The letter implores the agencies to reconsider this rule. Now is not the time to walk away from safety measures meant to insure the present and future movement of real estate, but to embrace them.
Public Trust is the appraiser’s primary concern. To not have this certified and insured professional involved at the outset of real estate lending during this time, in some fashion, would be to create circumstances that could create additional, possibly insurmountable, consequences than those it was intended to solve.
We would like to comment on the impending Interim Final Rule that will allow real estate appraisals to be deferred for 120 days for certain real estate transactions. While we applaud the interest in providing relief to those affected by the current COVID-19 crisis, we are alarmed at the proposal and the obvious grave exposure it would create for consumers, financial institutions and the National economy. Appraisals completed by insured, professional, state credentialed appraisers are required as a safety measure and to protect the public trust.
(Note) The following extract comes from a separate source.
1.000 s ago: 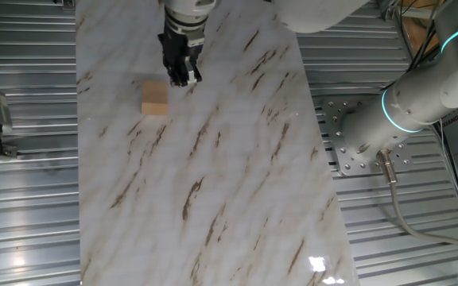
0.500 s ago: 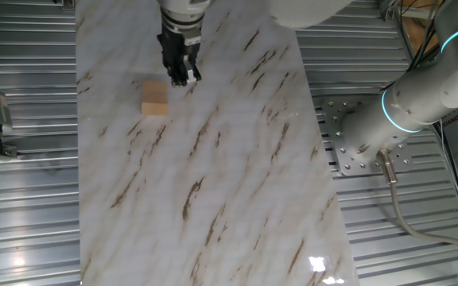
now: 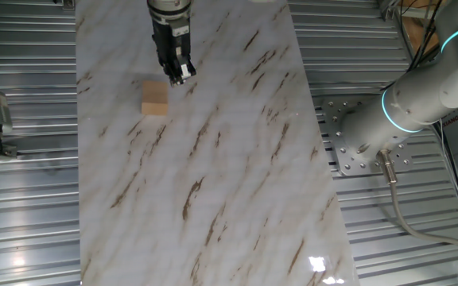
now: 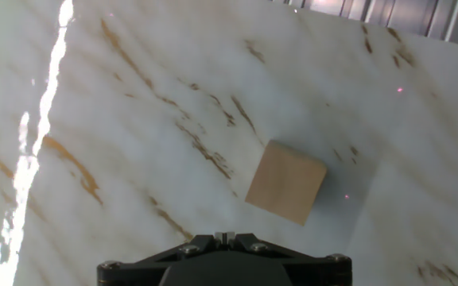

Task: Pick up the small block on the left and move it to the right

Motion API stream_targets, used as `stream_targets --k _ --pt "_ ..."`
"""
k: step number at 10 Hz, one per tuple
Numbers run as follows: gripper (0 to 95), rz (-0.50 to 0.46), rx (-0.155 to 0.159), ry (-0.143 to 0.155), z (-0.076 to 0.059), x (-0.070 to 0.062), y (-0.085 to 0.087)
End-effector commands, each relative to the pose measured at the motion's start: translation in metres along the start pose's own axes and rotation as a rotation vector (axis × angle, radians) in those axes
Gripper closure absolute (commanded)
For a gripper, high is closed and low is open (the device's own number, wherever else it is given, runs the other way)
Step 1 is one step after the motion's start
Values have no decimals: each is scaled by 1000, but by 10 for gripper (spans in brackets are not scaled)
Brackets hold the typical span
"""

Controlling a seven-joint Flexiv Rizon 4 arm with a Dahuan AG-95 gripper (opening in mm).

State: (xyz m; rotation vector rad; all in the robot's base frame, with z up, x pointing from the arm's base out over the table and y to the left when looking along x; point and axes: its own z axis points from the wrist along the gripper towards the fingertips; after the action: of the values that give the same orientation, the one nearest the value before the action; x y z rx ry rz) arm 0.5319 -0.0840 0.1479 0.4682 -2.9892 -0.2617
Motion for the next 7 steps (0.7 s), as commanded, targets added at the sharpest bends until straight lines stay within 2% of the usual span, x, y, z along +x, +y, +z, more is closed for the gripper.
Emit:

While lowering standards and inducing commerce with incentives and capital might temporarily facilitate activity during our time of crisis, confidence in our system is what prevents further damage and provides for a quicker recovery. Removing the requirement of an appraisal during the origination of a loan, to be completed at some later date, not to exceed 120 days, could lead to several unsettling possibilities. During this tumultuous time, loan defaults can happen suddenly as unemployment hits instantly and markets falter. Real estate markets that have steadily risen and have given widespread support and appreciation to America’s homeowners, are now subject to forces we have not seen since the last severe recession. What possible mitigating procedures could a lender implement against a loan originated with confidence only to discover 120 days later they miscalculated the value of the collateral and now are upside down or over-leveraged. How would this impact the risk of default, if a default had not happened already within these first 120 days?